**WHAT THE TASK REQUIRES**
As the answer, set down the lines below from the one containing "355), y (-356" through the one containing "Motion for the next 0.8", exactly and inclusively, and no others.

**AVAILABLE RECORDS**
= Beginning of Section =

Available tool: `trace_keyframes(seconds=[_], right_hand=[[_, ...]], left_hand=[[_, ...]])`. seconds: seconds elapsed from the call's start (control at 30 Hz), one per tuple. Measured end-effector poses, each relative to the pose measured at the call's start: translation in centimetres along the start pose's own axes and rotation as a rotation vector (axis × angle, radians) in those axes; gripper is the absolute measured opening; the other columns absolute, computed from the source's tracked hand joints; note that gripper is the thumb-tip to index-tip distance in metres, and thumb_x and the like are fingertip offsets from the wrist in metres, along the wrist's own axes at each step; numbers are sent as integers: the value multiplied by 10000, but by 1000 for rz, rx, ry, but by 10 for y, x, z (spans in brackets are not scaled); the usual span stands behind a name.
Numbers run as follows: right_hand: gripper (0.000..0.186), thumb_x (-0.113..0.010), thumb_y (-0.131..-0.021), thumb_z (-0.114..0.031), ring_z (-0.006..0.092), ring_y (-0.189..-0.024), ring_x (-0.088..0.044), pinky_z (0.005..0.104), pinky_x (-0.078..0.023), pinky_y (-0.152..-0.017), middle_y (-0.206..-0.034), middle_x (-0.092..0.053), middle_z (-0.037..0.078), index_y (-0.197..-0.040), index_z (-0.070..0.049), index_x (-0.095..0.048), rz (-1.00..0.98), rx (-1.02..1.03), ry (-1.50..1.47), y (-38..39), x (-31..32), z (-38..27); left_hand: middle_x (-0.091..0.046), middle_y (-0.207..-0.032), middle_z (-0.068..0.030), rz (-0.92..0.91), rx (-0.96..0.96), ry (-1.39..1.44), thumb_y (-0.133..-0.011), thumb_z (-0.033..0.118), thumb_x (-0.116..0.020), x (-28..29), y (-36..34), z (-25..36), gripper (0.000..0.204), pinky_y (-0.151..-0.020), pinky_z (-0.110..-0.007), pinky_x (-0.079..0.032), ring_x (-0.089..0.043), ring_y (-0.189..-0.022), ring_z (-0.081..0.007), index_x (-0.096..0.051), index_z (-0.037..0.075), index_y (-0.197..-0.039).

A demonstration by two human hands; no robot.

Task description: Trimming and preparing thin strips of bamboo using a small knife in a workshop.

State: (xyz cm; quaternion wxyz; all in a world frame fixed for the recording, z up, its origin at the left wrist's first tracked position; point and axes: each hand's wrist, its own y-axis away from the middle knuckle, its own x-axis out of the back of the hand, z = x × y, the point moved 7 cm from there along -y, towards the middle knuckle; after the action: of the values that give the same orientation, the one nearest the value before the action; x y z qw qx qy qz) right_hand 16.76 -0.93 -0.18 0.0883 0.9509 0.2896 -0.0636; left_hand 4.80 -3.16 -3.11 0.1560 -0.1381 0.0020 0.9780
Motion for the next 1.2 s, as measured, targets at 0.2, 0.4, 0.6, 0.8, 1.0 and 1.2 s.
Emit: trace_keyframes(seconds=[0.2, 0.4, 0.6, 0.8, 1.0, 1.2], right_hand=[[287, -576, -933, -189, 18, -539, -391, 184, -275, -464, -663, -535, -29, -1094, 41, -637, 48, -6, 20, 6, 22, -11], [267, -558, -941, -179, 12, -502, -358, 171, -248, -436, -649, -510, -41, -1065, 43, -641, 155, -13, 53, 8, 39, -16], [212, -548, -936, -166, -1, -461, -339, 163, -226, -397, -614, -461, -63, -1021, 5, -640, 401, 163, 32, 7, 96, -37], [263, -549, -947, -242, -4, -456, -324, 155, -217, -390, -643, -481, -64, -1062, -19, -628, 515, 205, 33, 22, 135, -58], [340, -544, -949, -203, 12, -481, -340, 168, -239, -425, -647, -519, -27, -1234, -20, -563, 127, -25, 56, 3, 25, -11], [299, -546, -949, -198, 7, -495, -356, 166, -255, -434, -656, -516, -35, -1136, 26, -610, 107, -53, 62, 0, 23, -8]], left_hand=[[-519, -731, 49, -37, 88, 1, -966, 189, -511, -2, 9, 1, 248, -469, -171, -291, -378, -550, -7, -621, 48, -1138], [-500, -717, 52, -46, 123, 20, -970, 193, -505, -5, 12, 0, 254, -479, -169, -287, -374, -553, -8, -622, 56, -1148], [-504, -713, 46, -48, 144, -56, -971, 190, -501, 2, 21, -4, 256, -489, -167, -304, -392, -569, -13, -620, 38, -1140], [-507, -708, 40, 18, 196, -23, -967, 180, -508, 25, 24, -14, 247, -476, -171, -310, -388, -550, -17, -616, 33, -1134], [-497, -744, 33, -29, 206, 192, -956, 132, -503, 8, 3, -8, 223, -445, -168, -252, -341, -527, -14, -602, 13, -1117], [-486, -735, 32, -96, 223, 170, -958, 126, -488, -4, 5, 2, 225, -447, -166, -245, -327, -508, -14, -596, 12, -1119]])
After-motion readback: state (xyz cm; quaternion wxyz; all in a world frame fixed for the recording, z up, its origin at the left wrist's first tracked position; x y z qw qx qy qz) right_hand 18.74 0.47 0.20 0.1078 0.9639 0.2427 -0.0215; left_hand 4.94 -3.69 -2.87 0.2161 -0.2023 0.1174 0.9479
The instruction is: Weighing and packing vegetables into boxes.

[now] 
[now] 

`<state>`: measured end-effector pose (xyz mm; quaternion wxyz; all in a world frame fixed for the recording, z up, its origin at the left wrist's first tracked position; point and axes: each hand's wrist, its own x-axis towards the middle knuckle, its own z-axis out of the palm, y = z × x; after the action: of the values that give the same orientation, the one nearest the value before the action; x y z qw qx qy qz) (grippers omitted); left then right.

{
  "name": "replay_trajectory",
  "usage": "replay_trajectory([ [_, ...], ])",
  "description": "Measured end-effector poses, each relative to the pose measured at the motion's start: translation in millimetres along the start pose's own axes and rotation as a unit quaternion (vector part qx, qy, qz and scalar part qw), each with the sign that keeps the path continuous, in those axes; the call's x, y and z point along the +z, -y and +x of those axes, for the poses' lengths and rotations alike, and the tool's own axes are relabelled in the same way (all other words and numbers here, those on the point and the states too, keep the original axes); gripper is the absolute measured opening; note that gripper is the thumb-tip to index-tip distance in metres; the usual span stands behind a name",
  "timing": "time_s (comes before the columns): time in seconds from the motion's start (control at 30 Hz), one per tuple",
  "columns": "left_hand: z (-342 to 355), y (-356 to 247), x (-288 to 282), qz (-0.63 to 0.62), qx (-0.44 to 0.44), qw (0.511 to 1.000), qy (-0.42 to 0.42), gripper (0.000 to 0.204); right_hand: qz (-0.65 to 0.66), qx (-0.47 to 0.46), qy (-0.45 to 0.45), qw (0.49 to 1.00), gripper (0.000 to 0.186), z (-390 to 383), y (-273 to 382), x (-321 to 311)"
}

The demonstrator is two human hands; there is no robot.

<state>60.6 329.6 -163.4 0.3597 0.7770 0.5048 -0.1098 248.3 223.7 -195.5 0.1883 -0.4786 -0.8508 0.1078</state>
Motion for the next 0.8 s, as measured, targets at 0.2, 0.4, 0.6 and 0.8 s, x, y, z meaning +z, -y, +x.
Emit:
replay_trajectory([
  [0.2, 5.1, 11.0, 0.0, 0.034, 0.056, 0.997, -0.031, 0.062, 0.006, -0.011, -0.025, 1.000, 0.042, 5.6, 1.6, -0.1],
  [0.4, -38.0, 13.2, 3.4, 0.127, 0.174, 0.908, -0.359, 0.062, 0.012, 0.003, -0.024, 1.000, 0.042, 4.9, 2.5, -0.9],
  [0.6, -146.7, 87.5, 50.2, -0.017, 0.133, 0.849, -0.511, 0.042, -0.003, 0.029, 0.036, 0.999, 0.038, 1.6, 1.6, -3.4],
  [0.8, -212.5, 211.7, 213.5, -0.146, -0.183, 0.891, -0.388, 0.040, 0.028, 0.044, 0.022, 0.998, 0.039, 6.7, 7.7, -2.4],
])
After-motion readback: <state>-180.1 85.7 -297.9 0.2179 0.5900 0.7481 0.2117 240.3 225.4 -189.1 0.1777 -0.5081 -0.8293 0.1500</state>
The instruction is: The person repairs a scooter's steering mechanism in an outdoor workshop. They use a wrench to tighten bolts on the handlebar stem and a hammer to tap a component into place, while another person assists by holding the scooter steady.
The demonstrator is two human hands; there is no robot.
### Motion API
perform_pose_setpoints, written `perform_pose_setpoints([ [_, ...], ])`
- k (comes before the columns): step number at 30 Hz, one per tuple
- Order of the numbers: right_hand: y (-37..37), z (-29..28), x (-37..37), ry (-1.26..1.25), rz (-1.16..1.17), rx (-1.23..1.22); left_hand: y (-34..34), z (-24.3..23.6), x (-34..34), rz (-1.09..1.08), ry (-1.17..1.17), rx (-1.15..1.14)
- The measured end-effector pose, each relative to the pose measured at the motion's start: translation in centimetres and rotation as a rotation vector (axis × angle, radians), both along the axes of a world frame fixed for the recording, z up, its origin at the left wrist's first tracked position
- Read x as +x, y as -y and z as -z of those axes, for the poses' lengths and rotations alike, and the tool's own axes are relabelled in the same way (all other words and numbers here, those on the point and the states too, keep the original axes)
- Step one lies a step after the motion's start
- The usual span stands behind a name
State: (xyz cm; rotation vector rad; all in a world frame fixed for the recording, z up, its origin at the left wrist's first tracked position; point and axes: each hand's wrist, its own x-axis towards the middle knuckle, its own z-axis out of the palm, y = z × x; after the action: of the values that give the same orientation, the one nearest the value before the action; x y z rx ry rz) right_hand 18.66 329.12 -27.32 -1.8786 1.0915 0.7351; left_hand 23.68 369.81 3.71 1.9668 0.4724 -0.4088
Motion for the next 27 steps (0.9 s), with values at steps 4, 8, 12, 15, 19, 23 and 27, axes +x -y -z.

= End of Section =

**TASK RESULT**
  "columns": "left_hand: z (-342 to 355), y (-356 to 247), x (-288 to 282), qz (-0.63 to 0.62), qx (-0.44 to 0.44), qw (0.511 to 1.000), qy (-0.42 to 0.42), gripper (0.000 to 0.204); right_hand: qz (-0.65 to 0.66), qx (-0.47 to 0.46), qy (-0.45 to 0.45), qw (0.49 to 1.00), gripper (0.000 to 0.186), z (-390 to 383), y (-273 to 382), x (-321 to 311)"
}

The demonstrator is two human hands; there is no robot.

<state>60.6 329.6 -163.4 0.3597 0.7770 0.5048 -0.1098 248.3 223.7 -195.5 0.1883 -0.4786 -0.8508 0.1078</state>
Motion for the next 0.8 s, as measured, targets at 0.2, 0.4, 0.6 and 0.8 s, x, y, z meaning +z, -y, +x.

The required output has been given.